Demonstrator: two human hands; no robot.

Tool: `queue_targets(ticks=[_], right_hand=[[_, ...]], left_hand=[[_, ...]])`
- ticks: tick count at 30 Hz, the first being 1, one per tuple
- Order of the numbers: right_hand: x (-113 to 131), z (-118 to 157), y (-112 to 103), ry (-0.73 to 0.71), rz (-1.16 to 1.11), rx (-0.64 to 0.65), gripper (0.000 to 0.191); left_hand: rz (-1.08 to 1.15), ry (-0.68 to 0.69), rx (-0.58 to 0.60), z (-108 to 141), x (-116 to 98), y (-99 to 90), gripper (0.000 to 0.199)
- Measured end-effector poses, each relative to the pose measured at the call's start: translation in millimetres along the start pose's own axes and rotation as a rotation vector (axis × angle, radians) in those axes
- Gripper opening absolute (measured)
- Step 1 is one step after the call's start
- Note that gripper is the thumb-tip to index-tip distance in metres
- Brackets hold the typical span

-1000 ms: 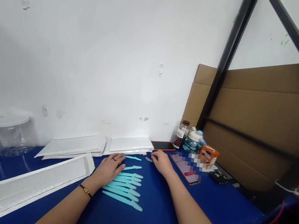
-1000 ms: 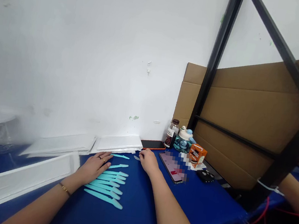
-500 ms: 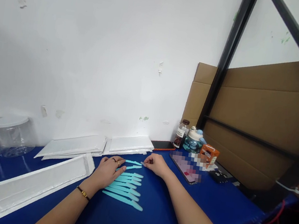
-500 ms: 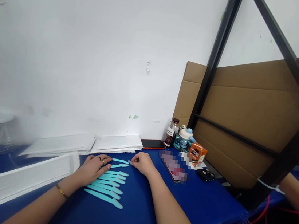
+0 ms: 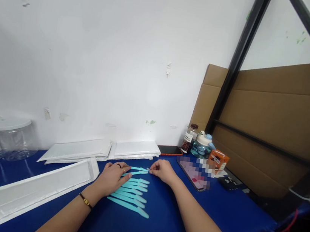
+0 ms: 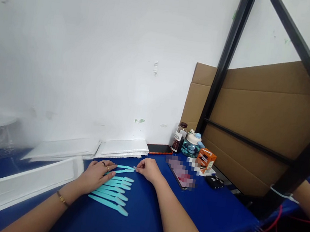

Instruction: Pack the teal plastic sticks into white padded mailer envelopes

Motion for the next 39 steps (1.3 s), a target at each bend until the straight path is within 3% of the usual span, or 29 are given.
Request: queue_targets(ticks=[21, 29, 39], right_hand=[[6.0, 1.4, 1.7, -0.047, 0.092, -0.015, 0.010], [10.6, 5.6, -2.3, -0.130, 0.132, -0.020, 0.020], [6.0, 0.1, 10.9, -0.077, -0.018, 0.027, 0.015]], left_hand=[[0.024, 0.004, 0.004, 5.4, 0.6, -4.0, 0.047], [0.008, -0.035, -0.030, -6.6, 14.1, -0.6, 0.030], [0.310, -0.157, -0.091, -18.5, 28.4, 16.3, 0.019]])
Point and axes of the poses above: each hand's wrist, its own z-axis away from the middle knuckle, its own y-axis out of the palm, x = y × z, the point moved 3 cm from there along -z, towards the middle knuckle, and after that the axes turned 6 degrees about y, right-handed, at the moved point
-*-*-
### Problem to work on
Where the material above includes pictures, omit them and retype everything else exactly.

### Expected output
Demonstrator: two human hands; no robot.

Tool: `queue_targets(ticks=[_], right_hand=[[_, ...]], left_hand=[[_, ...]])`
- ticks: tick count at 30 Hz, the first being 1, one per tuple
- Order of the numbers: right_hand: x (-113 to 131), z (-118 to 157), y (-112 to 103), ry (-0.73 to 0.71), rz (-1.16 to 1.11), rx (-0.64 to 0.65), gripper (0.000 to 0.191); left_hand: rz (-1.08 to 1.15), ry (-0.68 to 0.69), rx (-0.58 to 0.60), z (-108 to 141), x (-116 to 98), y (-99 to 90), gripper (0.000 to 0.199)
- Measured end-effector poses, each relative to the pose measured at the call's start: translation in millimetres along the start pose's own axes and rotation as a rotation vector (axis × angle, radians) in those axes
- Gripper opening absolute (measured)
- Step 1 is one step after the call's start
- Note that gripper is the thumb-tip to index-tip distance in metres
- Brackets hold the typical span

-1000 ms: 
-1000 ms: 
-500 ms: 
-500 ms: 
+0 ms: 
+0 ms: 

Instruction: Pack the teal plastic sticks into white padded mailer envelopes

Motion for the next 39 steps (1.3 s), a target at each bend until the straight path is within 3% of the usual span, or 29 are given.
Request: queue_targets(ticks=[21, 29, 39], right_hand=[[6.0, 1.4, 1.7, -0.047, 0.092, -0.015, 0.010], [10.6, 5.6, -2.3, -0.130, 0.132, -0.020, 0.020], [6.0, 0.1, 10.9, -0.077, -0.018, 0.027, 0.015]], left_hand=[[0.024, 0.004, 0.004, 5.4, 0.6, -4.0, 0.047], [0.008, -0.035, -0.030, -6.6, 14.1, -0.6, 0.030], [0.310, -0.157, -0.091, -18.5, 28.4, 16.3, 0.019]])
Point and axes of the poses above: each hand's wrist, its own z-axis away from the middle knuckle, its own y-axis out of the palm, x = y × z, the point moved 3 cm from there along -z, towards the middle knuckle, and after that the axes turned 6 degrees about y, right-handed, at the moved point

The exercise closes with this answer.